Task item: Filter task. Return each line of the material that holds the string "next".

Records provided:
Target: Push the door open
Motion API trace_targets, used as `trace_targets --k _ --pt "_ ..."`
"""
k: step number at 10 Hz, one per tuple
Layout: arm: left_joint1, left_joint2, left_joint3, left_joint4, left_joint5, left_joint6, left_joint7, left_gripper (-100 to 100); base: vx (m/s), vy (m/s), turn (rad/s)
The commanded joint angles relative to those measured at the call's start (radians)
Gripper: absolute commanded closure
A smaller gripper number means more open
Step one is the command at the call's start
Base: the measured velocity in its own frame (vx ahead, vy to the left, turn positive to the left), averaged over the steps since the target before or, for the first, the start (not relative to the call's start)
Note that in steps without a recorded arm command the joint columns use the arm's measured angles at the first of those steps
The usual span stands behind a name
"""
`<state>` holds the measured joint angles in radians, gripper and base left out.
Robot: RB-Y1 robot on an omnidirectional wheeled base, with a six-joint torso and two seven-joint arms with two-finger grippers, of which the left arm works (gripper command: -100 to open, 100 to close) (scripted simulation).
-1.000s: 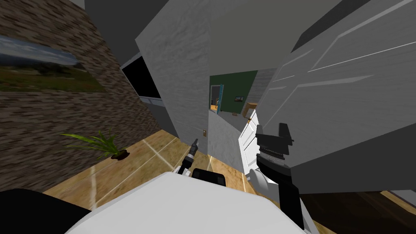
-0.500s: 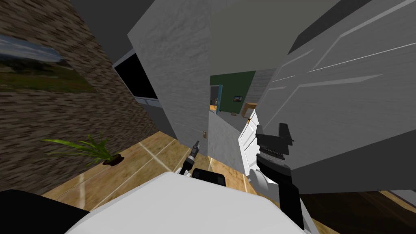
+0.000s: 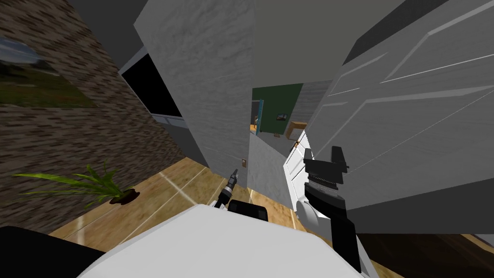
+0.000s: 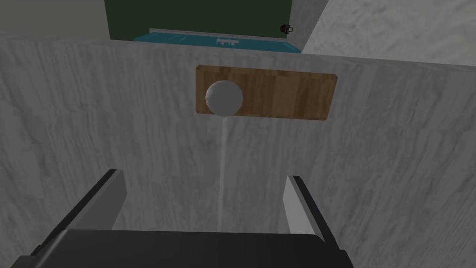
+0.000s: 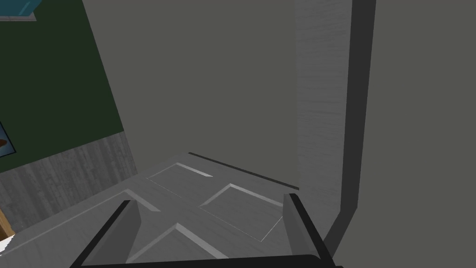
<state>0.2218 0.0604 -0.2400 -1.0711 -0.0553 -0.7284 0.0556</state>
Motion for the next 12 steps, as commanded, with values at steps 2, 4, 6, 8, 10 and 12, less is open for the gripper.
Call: trace_targets --k 2,4,6,8,10,12 --pt "-0.008 0.004 0.006 0.014 0.002 -0.005 -0.002 -100 0.134 -0.037 -0.026" --pt "-0.015 0.002 0.011 0.027 0.005 -0.009 -0.004 -100 0.200 -0.035 -0.023" --pt "-0.022 -0.003 0.016 0.041 0.007 -0.014 -0.006 -100 0.204 -0.043 -0.021" --pt "-0.029 -0.012 0.021 0.053 0.009 -0.018 -0.007 -100 0.190 -0.025 -0.025" --pt "-0.027 -0.009 0.020 0.049 0.009 -0.016 -0.007 100 0.029 -0.005 0.003" --pt "-0.027 -0.009 0.020 0.049 0.009 -0.016 -0.007 100 -0.022 0.004 -0.008"
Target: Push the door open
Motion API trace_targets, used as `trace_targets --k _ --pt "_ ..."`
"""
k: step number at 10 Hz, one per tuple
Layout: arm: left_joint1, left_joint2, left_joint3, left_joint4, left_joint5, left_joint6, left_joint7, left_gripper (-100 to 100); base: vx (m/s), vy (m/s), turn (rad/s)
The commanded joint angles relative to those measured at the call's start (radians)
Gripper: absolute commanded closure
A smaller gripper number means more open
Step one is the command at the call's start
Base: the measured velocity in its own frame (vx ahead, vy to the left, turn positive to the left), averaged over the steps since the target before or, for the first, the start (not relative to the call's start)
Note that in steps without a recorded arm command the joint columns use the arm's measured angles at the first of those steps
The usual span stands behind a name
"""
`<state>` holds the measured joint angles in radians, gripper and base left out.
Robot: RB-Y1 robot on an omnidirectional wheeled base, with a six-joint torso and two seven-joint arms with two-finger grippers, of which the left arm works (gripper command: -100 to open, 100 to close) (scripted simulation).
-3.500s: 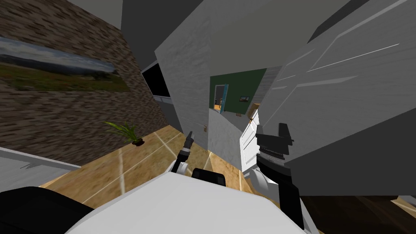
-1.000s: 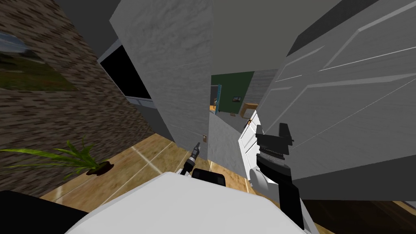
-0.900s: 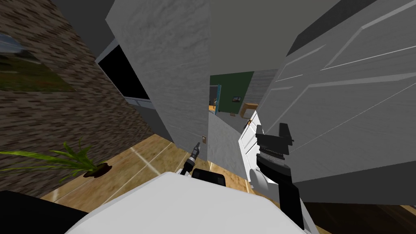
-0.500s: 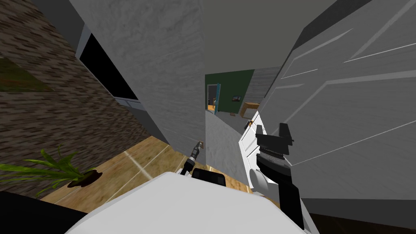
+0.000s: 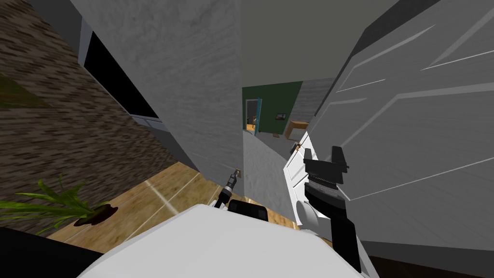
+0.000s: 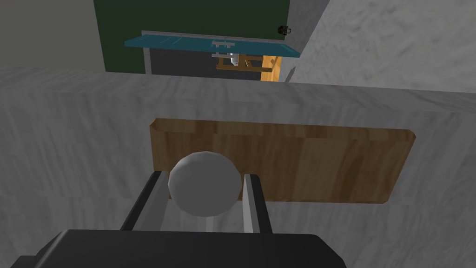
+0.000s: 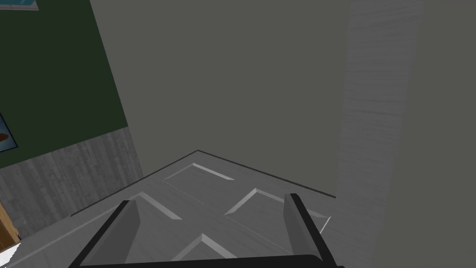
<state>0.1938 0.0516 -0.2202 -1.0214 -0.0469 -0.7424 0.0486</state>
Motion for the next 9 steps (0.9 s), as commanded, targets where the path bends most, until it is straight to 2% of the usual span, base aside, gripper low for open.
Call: trace_targets --k 1,3,4,9 --pt "0.001 0.000 0.000 -0.001 0.000 -0.002 0.000 100 -0.010 0.002 0.003" --pt "0.001 0.000 0.000 -0.001 0.000 -0.002 0.000 100 -0.003 0.000 0.001" --pt "-0.002 0.010 0.015 0.006 0.006 0.002 -0.005 100 0.103 -0.051 0.036" --pt "-0.015 0.026 0.060 0.017 0.025 0.003 -0.018 100 0.171 -0.077 0.041"
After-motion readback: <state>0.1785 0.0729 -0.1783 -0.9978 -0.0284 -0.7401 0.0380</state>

Your response:
Motion for the next 12 steps, as commanded, with values at steps 2, 4, 6, 8, 10 and 12, less is open for the gripper.
Motion for the next 9 steps (0.9 s), as commanded, targets where the path bends most, until it is straight to 2% of the usual span, base aside, gripper low for open.

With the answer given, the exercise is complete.